Engine API¶

KVBoost¶

KVBoost is the alias for kvboost.engine.InferenceEngine.

class kvboost.engine.InferenceEngine(model, tokenizer, chunk_size=128, max_chunks=128, recompute_overlap=16, recompute_strategy=RecomputeStrategy.SELECTIVE, recompute_ratio=0.15, kv_cache_bits=16, disk_cache_dir=None, device=None)[source]¶

Parameters:

model (AutoModelForCausalLM)
tokenizer (AutoTokenizer)
chunk_size (int)
max_chunks (int)
recompute_overlap (int)
recompute_strategy (RecomputeStrategy)
recompute_ratio (float)
kv_cache_bits (int)
disk_cache_dir (Optional[str])
device (Optional[str])

classmethod from_pretrained(model_name='TinyLlama/TinyLlama-1.1B-Chat-v1.0', strict=True, **kwargs)[source]¶

Load a HuggingFace model and create a KVBoost engine.

Parameters:

model_name (str) – Any HF decoder-only causal LM (must use RoPE).
strict (bool) – If True (default), raise on unsupported architectures and warn on untested ones. Set False to skip checks.
**kwargs – Passed to InferenceEngine.__init__().

Return type:

InferenceEngine

generate(prompt, max_new_tokens=64, mode=GenerationMode.CHUNK_KV_REUSE, temperature=1.0, do_sample=False)[source]¶

Parameters:

prompt (str)
max_new_tokens (int)
mode (GenerationMode)
temperature (float)
do_sample (bool)

Return type:

GenerationResult

generate_batch(prompts, max_new_tokens=64, temperature=1.0, do_sample=False)[source]¶

Generate responses for multiple prompts sharing a common prefix.
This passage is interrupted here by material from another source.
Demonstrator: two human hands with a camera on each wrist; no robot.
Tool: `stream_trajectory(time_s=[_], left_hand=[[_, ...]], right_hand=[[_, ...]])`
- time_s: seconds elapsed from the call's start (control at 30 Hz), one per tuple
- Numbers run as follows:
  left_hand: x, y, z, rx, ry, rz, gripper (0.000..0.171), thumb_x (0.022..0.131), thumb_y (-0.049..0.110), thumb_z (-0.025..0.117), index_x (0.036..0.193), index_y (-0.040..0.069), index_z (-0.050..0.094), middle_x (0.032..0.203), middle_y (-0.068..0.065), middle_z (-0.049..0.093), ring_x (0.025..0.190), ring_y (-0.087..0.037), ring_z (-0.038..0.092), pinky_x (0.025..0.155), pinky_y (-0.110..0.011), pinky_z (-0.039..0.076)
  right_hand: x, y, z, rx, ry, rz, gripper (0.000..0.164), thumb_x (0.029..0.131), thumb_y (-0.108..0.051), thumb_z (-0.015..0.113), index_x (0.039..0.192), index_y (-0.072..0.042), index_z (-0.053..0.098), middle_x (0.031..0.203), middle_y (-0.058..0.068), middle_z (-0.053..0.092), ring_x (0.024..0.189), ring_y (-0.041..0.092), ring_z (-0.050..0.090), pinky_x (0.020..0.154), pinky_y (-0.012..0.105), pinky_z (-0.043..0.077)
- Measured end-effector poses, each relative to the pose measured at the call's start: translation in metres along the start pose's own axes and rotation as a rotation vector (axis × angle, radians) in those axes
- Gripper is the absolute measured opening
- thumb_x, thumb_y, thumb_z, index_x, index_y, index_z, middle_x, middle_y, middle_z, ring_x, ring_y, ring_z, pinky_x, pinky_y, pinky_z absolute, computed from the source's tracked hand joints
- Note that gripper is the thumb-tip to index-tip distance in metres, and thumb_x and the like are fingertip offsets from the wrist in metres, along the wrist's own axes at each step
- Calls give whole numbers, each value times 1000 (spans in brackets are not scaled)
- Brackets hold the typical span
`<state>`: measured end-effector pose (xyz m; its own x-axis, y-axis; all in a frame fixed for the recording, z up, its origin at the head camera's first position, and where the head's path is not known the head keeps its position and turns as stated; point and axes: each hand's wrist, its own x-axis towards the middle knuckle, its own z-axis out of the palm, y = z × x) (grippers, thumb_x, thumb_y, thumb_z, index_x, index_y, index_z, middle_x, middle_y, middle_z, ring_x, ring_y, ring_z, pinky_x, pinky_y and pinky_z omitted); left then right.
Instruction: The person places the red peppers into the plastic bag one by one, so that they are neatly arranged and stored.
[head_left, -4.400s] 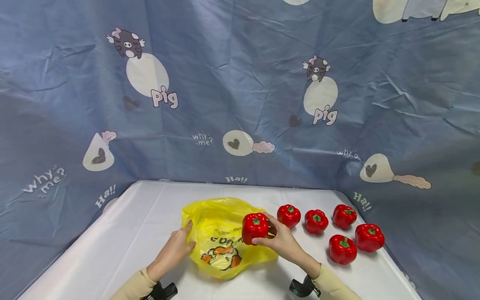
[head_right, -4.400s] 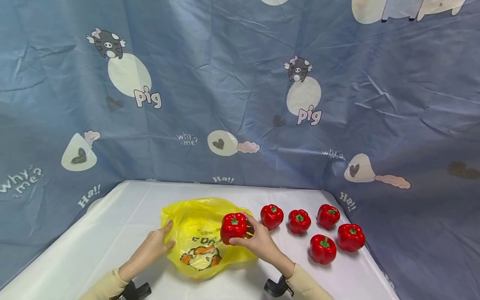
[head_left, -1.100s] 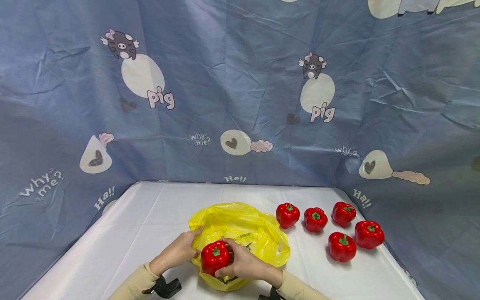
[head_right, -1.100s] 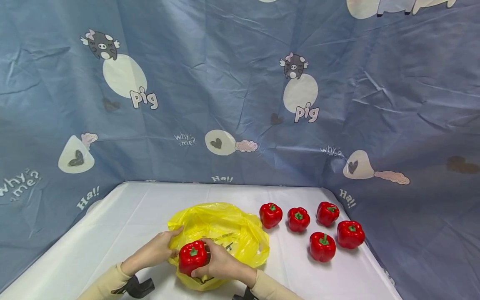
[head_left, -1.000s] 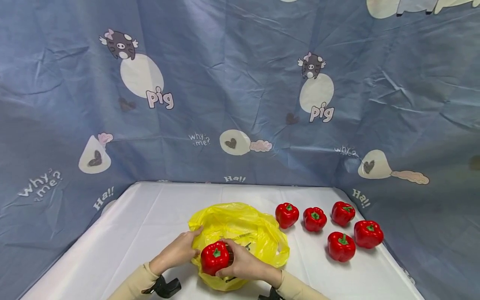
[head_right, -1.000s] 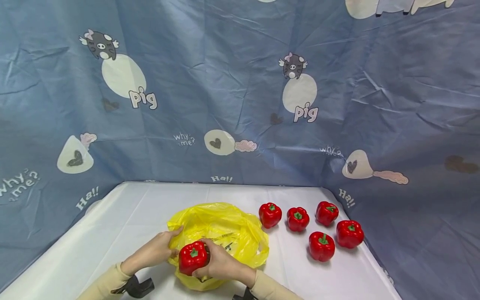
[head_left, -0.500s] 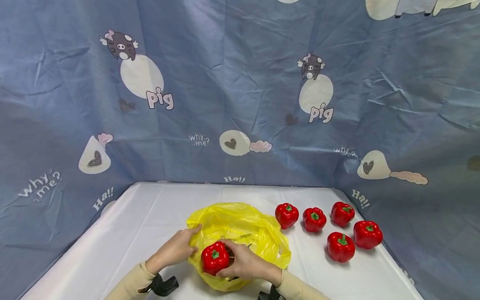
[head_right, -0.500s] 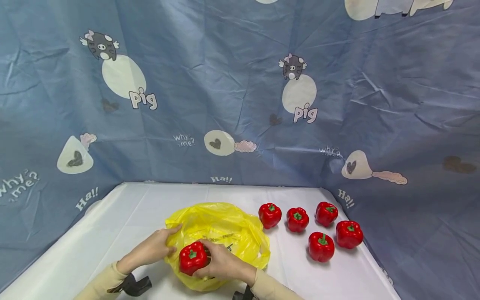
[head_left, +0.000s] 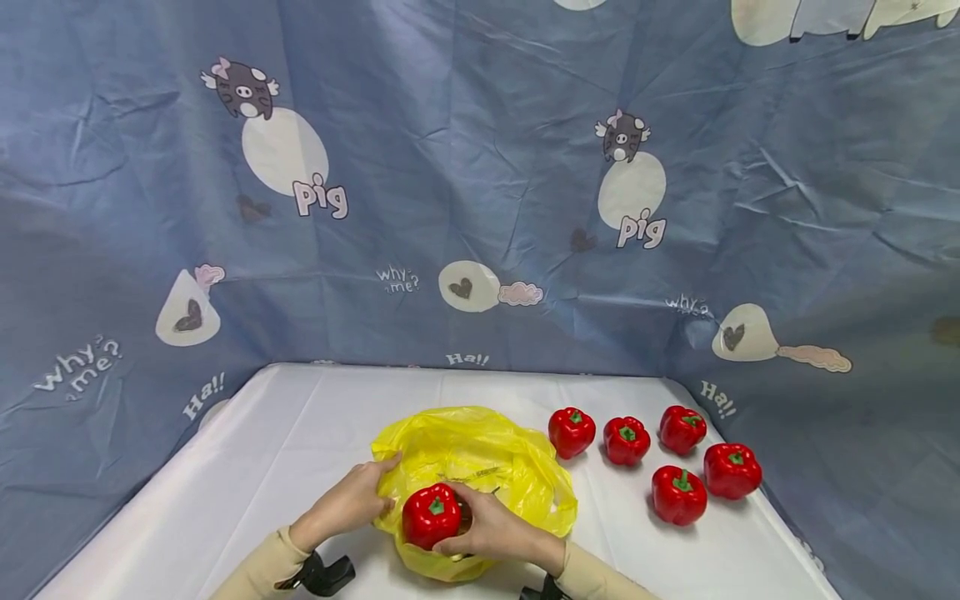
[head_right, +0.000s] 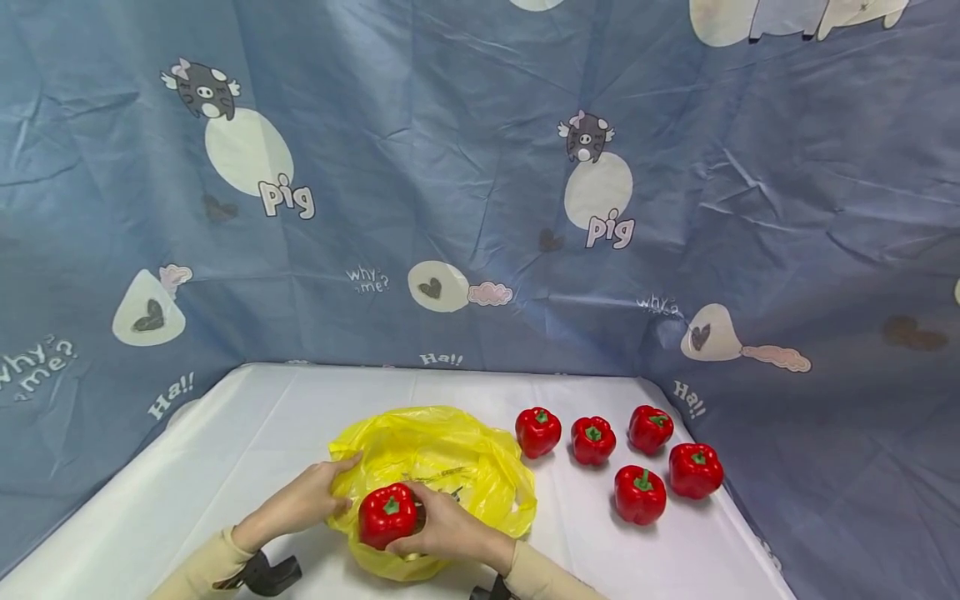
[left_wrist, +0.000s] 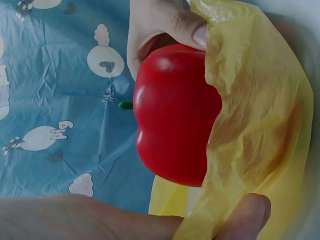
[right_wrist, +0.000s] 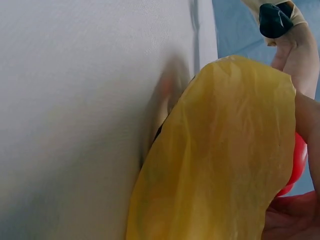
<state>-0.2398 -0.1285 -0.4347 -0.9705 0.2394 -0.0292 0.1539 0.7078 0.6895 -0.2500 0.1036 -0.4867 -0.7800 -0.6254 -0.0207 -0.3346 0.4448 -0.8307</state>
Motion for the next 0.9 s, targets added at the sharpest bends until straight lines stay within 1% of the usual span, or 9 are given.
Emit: stream_trajectory(time_s=[0.1,0.2,0.37,0.53,0.6,0.7,0.77,0.8,0.9], left_hand=[[-1,0,-1,5,-2,4,67,75,-6,69,138,-9,46,128,-26,58,50,-13,39,45,-23,37],[-1,-1,-2,9,-4,13,68,74,-6,69,138,-9,46,130,-27,56,51,-14,40,45,-23,37],[-1,-4,-2,9,-7,19,70,73,-5,69,139,-9,45,135,-29,53,53,-14,41,46,-23,37],[-1,-7,-1,6,-7,22,70,73,-5,69,139,-9,45,134,-30,52,52,-14,40,46,-23,36],[-2,-8,-1,12,-5,33,69,73,-5,69,138,-9,45,134,-31,52,52,-14,39,45,-23,36],[-2,-7,-2,16,-1,39,68,73,-5,69,138,-9,46,133,-31,53,52,-13,39,46,-23,36],[-2,-6,-2,16,-1,40,68,74,-5,69,138,-9,46,134,-31,52,53,-14,39,46,-23,36],[-2,-5,-2,17,1,37,68,74,-5,69,138,-9,46,134,-31,52,53,-14,39,47,-23,36],[-2,-5,-2,15,1,37,69,73,-5,69,138,-9,46,136,-32,50,54,-15,38,47,-23,35]], right_hand=[[-1,0,0,1,3,31,81,77,-37,80,145,-17,41,131,-4,59,110,3,58,91,23,50],[-1,0,0,10,10,69,85,75,-40,80,146,-16,40,132,-3,58,111,7,58,91,29,52],[-2,1,0,30,20,83,88,75,-42,80,147,-15,38,134,0,56,112,12,58,90,36,53],[-6,2,-2,41,46,16,84,76,-39,80,146,-13,41,134,3,57,111,11,59,87,29,53],[-7,2,-4,-2,57,-31,81,77,-38,79,145,-14,42,134,4,56,112,10,58,87,26,52],[-9,0,-7,-94,60,-69,80,78,-39,78,146,-19,41,136,1,52,115,10,55,89,24,50],[-9,0,-8,-130,52,-82,81,78,-40,77,147,-20,39,138,1,51,118,10,53,90,23,49],[-9,0,-8,-129,45,-87,82,79,-41,77,148,-19,39,138,1,51,119,10,53,91,23,49],[-9,3,-6,-63,16,-68,85,79,-39,78,149,-17,36,141,0,50,122,9,52,93,22,48]])
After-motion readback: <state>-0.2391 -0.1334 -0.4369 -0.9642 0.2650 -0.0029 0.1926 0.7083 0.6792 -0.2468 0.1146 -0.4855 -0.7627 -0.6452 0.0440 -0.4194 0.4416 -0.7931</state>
Loads shared prefix KV once, runs batched prefill and decode.

Parameters:

prompts (List[str]) – List of prompts (should share a common prefix for best results).
max_new_tokens (int) – Max tokens to generate per prompt.
temperature (float) – Sampling temperature.
do_sample (bool) – Greedy (False) or sampling (True).

Returns:

List of GenerationResult, one per prompt.

Return type:

List[GenerationResult]

generate_many(prompts, max_new_tokens=64, temperature=1.0, do_sample=False)[source]¶

Like generate_batch(), but auto-groups prompts by shared prefix. Prompts without shared prefixes are processed individually.

Parameters:

prompts (List[str]) – List of prompts (may or may not share prefixes).
max_new_tokens (int) – Max tokens to generate per prompt.
temperature (float)
do_sample (bool)

Returns:

List of GenerationResult in the same order as input prompts.

Return type:

List[GenerationResult]

warm(text, position_offset=0)[source]¶

Encode text and cache all its fixed-size chunks.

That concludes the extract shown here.